We’ve all been there. You’re out on the road, minding your own business, when suddenly you hear a terrible noise. You pull over to the side of the road and realize you’ve got a flat tyre. Don’t worry, changing a tyre is easy! With a few simple steps, you’ll be back on the road in no time.
It is important to know how to change a tyre, as you may find yourself in a situation where you have a puncture and need to change the tyre. Here are some simple instructions on how to change a tyre.
Before you begin, you will need to gather the following materials:
-A Wheel Brace
-A Spare Tyre
If you have an SUV, you will also need a block of wood to place under the jack.
Jacking up the car
If you have a flat tyre, you will need to jack up the car so that you can remove the wheel and change the tyre. Once you have located the jack, check that it is secure before proceeding. Place the jack under the car at the correct jacking point – consult your car’s handbook if you are unsure where this is.
Slowly turn the jack handle clockwise to raise the car until the tyre is clear of the ground. Do not attempt to remove the wheel until the car is securely supported by the jack.
Removing the old tyre
To remove the old tyre, you will need to:
– Use a jack to raise the car off the ground
– Remove the hubcap or wheel cover
– Loosen the lug nuts with a wrench
– Remove the lug nuts and wheel
– Place the new tyre on the wheel
– Hand tighten the lug nuts
– Lower the car to the ground and continue tightening the lug nuts
Fitting the new tyre
1. Park your car on a flat, level surface and turn off the engine. Apply the handbrake and engage the gearbox or transmission in first or ‘park’ position (consult your car’s handbook if you’re unsure).
2. Position your jack under the car – most cars will have a point where the jack can be attached just below the doorframe or sill (again, refer to your car’s handbook). Make sure that when the jack is fitted, it’s touching metal rather than plastic or rubber; if it can slip, reposition it.
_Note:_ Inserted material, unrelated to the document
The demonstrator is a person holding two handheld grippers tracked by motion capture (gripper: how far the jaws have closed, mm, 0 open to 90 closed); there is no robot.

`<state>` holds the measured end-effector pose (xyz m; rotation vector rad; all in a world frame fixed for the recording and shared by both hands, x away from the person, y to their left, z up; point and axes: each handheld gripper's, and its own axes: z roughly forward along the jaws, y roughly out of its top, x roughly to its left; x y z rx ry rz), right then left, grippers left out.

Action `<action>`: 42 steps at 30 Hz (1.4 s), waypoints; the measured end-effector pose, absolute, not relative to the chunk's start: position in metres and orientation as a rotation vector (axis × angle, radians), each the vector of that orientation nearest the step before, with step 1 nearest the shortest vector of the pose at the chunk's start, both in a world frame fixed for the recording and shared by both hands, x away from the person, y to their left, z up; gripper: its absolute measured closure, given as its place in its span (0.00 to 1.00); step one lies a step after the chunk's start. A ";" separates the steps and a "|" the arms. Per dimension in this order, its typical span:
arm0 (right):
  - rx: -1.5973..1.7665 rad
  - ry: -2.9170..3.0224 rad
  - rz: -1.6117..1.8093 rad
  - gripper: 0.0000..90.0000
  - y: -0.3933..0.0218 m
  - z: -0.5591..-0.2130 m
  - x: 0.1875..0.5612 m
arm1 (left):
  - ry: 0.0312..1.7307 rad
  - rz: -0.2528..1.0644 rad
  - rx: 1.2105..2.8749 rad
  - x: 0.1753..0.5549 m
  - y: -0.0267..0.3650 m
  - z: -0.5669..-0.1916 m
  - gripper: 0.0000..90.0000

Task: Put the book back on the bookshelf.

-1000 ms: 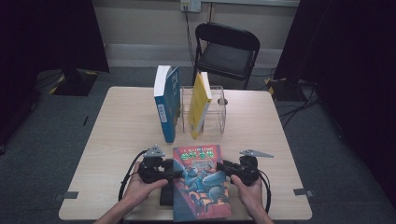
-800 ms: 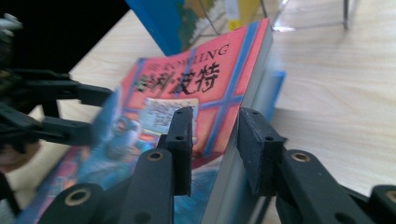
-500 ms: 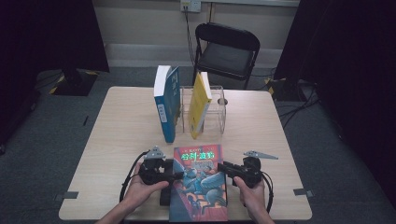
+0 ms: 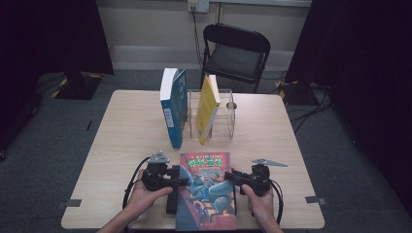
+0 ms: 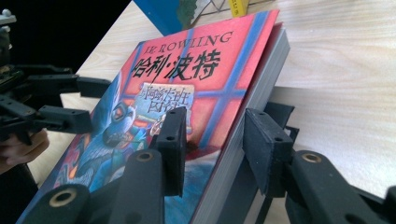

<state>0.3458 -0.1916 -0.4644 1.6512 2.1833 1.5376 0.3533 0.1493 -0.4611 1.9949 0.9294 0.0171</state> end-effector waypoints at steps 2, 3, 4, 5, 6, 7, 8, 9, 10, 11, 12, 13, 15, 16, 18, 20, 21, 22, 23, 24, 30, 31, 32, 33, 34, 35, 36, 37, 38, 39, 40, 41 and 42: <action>1.651 2.175 1.543 0.67 -0.190 -0.466 0.348 | 0.935 0.008 1.997 0.353 0.150 -0.461 0.43; 1.648 2.173 1.545 0.67 -0.190 -0.466 0.349 | 0.936 0.003 2.001 0.352 0.151 -0.460 0.44; 1.650 2.170 1.547 0.67 -0.190 -0.466 0.349 | 0.937 -0.004 2.000 0.352 0.151 -0.460 0.45; 1.656 2.165 1.553 0.67 -0.190 -0.465 0.348 | 0.937 -0.007 2.000 0.352 0.152 -0.460 0.46; 1.653 2.159 1.556 0.67 -0.190 -0.465 0.348 | 0.938 -0.014 2.002 0.352 0.152 -0.460 0.47; 1.659 2.155 1.556 0.68 -0.190 -0.463 0.347 | 0.938 -0.017 2.002 0.352 0.153 -0.460 0.48; 1.656 2.151 1.559 0.68 -0.190 -0.463 0.347 | 0.940 -0.019 2.001 0.351 0.153 -0.460 0.49; 1.656 2.151 1.561 0.68 -0.190 -0.461 0.346 | 0.942 -0.025 2.002 0.351 0.153 -0.460 0.49; 1.660 2.137 1.575 0.68 -0.190 -0.460 0.344 | 0.945 -0.027 2.002 0.351 0.154 -0.460 0.50; 1.651 2.124 1.594 0.69 -0.191 -0.458 0.341 | 0.951 -0.032 1.999 0.351 0.154 -0.459 0.50; 1.635 2.119 1.613 0.69 -0.191 -0.455 0.338 | 0.952 -0.034 1.999 0.351 0.154 -0.459 0.51; 1.629 2.119 1.631 0.69 -0.192 -0.452 0.336 | 0.953 -0.033 1.997 0.351 0.154 -0.460 0.51; 1.632 2.124 1.659 0.69 -0.193 -0.450 0.332 | 0.960 -0.038 1.991 0.351 0.154 -0.460 0.52; 1.625 2.131 1.657 0.69 -0.194 -0.450 0.332 | 0.958 -0.035 1.993 0.351 0.154 -0.460 0.52; 1.632 2.144 1.655 0.69 -0.195 -0.452 0.331 | 0.959 -0.034 1.993 0.351 0.154 -0.460 0.52; 1.643 2.173 1.647 0.68 -0.195 -0.453 0.331 | 0.959 -0.034 1.992 0.351 0.154 -0.460 0.52; 1.653 2.175 1.659 0.68 -0.195 -0.453 0.331 | 0.959 -0.035 1.990 0.351 0.154 -0.460 0.52; 1.659 2.179 1.676 0.68 -0.196 -0.453 0.330 | 0.959 -0.035 1.989 0.351 0.154 -0.460 0.52; 1.655 2.186 1.678 0.68 -0.196 -0.454 0.330 | 0.962 -0.038 1.984 0.351 0.154 -0.460 0.52; 1.658 2.190 1.673 0.68 -0.196 -0.454 0.330 | 0.963 -0.038 1.985 0.351 0.154 -0.460 0.52; 1.708 2.192 1.693 0.68 -0.199 -0.459 0.334 | 0.965 -0.040 1.981 0.352 0.154 -0.460 0.52; 1.712 2.189 1.698 0.68 -0.199 -0.460 0.335 | 0.963 -0.038 1.981 0.352 0.154 -0.460 0.52; 1.712 2.186 1.691 0.68 -0.198 -0.461 0.336 | 0.962 -0.038 1.981 0.352 0.155 -0.460 0.52; 1.718 2.184 1.690 0.68 -0.197 -0.461 0.337 | 0.964 -0.040 1.980 0.352 0.154 -0.460 0.52; 1.715 2.178 1.691 0.68 -0.195 -0.462 0.339 | 0.963 -0.039 1.981 0.352 0.154 -0.460 0.52; 1.717 2.178 1.691 0.68 -0.193 -0.462 0.341 | 0.963 -0.039 1.980 0.351 0.154 -0.460 0.52; 1.718 2.189 1.701 0.69 -0.190 -0.463 0.343 | 0.962 -0.038 1.982 0.351 0.154 -0.460 0.52; 1.717 2.212 1.707 0.69 -0.186 -0.464 0.344 | 0.962 -0.039 1.982 0.351 0.154 -0.460 0.52; 1.703 2.233 1.692 0.69 -0.181 -0.465 0.343 | 0.961 -0.039 1.981 0.351 0.154 -0.460 0.52; 1.683 2.238 1.671 0.69 -0.177 -0.465 0.342 | 0.959 -0.039 1.981 0.351 0.154 -0.461 0.51; 1.672 2.252 1.660 0.69 -0.175 -0.464 0.342 | 0.958 -0.041 1.980 0.351 0.155 -0.461 0.51; 1.663 2.267 1.667 0.69 -0.175 -0.463 0.342 | 0.958 -0.042 1.980 0.352 0.155 -0.461 0.51; 1.656 2.272 1.682 0.70 -0.177 -0.463 0.343 | 0.958 -0.043 1.982 0.352 0.155 -0.461 0.51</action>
3. Pump the jack handle up and down to begin lifting the car off the ground – stop when the wheel is clear of the ground but before you start to hear creaking from any part of the suspension. At this stage, you should also fit your wheel chocks to stop your car from rolling whilst you work (we advise putting them behind the front wheels if you’re changing a rear tyre).
4. The next step is to loosen – but not remove – each of the nuts or bolts holding your wheel in place using your wrench or socket set. You may find that some are easier to remove than others; if this is the case, target these ones first and come back to any that give you trouble later on (once they’ve been loosened a little, they should prove less troublesome). Once all of the nuts are loose, remove them completely by hand so as not to lose them.
Lowering the car
If you have a jack and wrench, you can change your tire. Before you begin, make sure that your car is in park and the parking brake is engaged. You will also want to place chocks or blocks behind the wheels on the opposite side of the one you are changing to keep your car from rolling while you work.
Once your car is secure, start by loosening the lug nuts on the wheel you are changing with your wrench. Do not remove them completely; just loosen them enough so that you can turn them by hand when the time comes.
Next, use your jack to raise the car until the tire is off the ground. Remove the lug nuts and take off the wheel. Put your spare tire on in reverse order, and make sure to tighten the lug nuts as much as possible by hand before lowering your car back down. Once your car is back on the ground, use your wrench to give each nut another quarter-turn to ensure they are completely tight before driving away.
Checking the tyre pressure
Before you start to change a tyre, it’s important to check the pressure of all the tyres on your car. You can do this easily with a tyre pressure gauge, which you can buy from most petrol stations and car accessory shops.
It’s best to check your tyre pressure when the tyres are cold, as this will give you a more accurate reading. If you’ve just been driving, then wait for around 30 minutes before checking the pressure.
When you use the tyre pressure gauge, place it on the valve at the end of the air nozzle on the tyre. The valve is usually located in the centre of the wheel. Press down on the valve to release any air that might be inside the gauge.
Some digital models of tyre pressure gauge will beep or light up when they’re ready to give a reading. With analogue models, you’ll need to look at the dial to see when it has stabilised. Make a note of the reading and repeat for all four tyres.
So, there you have it — our quick guide on how to change a tire. As we mentioned before, it’s always a good idea to practice this procedure in your driveway or somewhere else off the road before you have to do it for real. And if you’re ever in doubt, don’t hesitate to call for roadside assistance.